### WORK INSTRUCTION
Transcribe the records word for word, beginning with the first line and ending with the line that contains "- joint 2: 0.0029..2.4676"; include nothing else.

*-*-*

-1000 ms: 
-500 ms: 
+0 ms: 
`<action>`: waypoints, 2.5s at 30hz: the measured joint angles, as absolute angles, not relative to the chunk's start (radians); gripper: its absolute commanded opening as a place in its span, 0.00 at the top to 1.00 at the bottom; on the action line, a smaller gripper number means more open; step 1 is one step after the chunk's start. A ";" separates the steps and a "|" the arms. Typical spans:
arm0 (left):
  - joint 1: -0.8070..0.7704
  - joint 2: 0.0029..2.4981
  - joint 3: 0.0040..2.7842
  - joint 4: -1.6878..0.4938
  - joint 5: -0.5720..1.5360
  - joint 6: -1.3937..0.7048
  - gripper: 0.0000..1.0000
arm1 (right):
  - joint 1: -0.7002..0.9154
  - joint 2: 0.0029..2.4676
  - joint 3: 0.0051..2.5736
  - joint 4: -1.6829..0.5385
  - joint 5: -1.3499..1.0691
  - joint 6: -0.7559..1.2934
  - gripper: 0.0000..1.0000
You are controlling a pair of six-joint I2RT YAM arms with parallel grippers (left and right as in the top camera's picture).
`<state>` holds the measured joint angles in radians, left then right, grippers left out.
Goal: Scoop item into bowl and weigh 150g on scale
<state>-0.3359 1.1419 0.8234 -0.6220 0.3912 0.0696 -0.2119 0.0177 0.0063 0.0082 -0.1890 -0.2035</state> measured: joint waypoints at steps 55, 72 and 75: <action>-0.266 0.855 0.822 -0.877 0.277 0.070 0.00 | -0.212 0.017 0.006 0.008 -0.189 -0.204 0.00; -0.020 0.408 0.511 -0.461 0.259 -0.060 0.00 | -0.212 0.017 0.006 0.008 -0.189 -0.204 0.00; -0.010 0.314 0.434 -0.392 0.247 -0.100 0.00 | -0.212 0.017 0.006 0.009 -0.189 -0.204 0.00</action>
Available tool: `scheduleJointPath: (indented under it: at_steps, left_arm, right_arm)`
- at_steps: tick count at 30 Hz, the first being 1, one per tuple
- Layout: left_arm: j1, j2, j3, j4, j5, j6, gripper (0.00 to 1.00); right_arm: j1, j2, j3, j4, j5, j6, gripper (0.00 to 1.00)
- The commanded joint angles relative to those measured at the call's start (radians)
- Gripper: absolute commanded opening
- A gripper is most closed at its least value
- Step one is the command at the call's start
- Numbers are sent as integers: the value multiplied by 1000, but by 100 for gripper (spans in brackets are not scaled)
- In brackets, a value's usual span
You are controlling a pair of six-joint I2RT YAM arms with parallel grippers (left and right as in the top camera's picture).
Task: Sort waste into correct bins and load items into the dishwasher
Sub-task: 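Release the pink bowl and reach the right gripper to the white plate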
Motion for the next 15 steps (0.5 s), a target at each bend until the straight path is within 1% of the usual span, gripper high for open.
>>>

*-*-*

### FINISHED EXERCISE
-1000 ms: 
-500 ms: 
+0 ms: 
`<action>`: waypoints, 2.5s at 30hz: the measured joint angles, as absolute angles, not relative to the chunk's start (radians); gripper: its absolute commanded opening as a place in its span, 0.00 at the top to 1.00 at the bottom; on the action line, a smaller gripper number means more open; step 1 is one step after the chunk's start. A ";" separates the steps and a "|" the arms. Typical spans:
arm0 (left):
  - joint 1: -0.8070..0.7704
  - joint 2: 0.0029..2.4981
  - joint 3: 0.0040..2.7842
  - joint 4: -1.6878..0.4938
  - joint 5: -0.5720..1.5360
  - joint 6: -1.3937..0.7048
  - gripper: 0.0000..1.0000
arm1 (right):
  - joint 1: -0.7002..0.9154
  - joint 2: 0.0029..2.4676

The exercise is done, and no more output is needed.